=== The data ===

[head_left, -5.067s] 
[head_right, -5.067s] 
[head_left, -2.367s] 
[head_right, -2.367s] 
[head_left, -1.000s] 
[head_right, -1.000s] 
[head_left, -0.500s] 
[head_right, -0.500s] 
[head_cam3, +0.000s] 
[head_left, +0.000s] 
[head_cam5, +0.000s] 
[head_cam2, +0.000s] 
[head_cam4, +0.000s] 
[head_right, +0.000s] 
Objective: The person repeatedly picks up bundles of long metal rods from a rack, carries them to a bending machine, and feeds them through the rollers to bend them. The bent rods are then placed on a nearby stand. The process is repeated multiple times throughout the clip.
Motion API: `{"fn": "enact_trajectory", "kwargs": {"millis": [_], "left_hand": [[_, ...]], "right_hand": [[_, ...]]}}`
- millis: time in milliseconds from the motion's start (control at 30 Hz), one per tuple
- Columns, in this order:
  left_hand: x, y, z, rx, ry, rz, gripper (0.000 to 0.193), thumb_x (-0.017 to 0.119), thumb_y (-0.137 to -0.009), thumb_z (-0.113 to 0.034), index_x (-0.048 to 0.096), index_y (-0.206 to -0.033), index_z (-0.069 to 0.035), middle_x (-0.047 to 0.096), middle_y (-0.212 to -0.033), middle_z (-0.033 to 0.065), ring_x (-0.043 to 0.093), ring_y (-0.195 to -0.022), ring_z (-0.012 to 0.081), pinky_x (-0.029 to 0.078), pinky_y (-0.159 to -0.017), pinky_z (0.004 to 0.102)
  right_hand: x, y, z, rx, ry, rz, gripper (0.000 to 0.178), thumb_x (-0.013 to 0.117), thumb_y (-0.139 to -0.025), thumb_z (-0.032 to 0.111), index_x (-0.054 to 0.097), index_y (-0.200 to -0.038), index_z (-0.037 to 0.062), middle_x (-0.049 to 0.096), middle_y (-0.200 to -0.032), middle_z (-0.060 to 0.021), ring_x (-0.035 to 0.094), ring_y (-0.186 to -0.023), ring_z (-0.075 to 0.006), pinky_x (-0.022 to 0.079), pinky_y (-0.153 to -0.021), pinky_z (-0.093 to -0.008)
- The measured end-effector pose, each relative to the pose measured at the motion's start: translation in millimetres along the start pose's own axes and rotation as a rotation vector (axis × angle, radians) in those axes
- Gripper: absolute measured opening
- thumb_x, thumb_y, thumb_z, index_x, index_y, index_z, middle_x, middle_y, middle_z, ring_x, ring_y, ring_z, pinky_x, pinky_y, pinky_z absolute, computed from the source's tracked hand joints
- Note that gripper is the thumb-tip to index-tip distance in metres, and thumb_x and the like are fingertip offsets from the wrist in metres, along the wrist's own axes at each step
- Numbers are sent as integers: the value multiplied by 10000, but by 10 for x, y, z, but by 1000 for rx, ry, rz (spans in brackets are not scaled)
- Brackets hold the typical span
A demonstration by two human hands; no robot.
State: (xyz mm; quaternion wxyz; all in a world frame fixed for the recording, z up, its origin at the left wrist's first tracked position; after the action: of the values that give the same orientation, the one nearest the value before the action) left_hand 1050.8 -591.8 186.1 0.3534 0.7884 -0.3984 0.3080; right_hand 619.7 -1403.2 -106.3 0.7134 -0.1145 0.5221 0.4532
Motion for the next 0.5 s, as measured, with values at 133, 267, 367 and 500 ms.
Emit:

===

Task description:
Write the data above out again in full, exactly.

Expected answer:
[head_left, -5.067s] 
[head_right, -5.067s] 
[head_left, -2.367s] 
[head_right, -2.367s] 
[head_left, -1.000s] 
[head_right, -1.000s] 
[head_left, -0.500s] 
[head_right, -0.500s] 
[head_cam3, +0.000s] 
[head_left, +0.000s] 
[head_cam5, +0.000s] 
[head_cam2, +0.000s] 
[head_cam4, +0.000s] 
[head_right, +0.000s] 
Objective: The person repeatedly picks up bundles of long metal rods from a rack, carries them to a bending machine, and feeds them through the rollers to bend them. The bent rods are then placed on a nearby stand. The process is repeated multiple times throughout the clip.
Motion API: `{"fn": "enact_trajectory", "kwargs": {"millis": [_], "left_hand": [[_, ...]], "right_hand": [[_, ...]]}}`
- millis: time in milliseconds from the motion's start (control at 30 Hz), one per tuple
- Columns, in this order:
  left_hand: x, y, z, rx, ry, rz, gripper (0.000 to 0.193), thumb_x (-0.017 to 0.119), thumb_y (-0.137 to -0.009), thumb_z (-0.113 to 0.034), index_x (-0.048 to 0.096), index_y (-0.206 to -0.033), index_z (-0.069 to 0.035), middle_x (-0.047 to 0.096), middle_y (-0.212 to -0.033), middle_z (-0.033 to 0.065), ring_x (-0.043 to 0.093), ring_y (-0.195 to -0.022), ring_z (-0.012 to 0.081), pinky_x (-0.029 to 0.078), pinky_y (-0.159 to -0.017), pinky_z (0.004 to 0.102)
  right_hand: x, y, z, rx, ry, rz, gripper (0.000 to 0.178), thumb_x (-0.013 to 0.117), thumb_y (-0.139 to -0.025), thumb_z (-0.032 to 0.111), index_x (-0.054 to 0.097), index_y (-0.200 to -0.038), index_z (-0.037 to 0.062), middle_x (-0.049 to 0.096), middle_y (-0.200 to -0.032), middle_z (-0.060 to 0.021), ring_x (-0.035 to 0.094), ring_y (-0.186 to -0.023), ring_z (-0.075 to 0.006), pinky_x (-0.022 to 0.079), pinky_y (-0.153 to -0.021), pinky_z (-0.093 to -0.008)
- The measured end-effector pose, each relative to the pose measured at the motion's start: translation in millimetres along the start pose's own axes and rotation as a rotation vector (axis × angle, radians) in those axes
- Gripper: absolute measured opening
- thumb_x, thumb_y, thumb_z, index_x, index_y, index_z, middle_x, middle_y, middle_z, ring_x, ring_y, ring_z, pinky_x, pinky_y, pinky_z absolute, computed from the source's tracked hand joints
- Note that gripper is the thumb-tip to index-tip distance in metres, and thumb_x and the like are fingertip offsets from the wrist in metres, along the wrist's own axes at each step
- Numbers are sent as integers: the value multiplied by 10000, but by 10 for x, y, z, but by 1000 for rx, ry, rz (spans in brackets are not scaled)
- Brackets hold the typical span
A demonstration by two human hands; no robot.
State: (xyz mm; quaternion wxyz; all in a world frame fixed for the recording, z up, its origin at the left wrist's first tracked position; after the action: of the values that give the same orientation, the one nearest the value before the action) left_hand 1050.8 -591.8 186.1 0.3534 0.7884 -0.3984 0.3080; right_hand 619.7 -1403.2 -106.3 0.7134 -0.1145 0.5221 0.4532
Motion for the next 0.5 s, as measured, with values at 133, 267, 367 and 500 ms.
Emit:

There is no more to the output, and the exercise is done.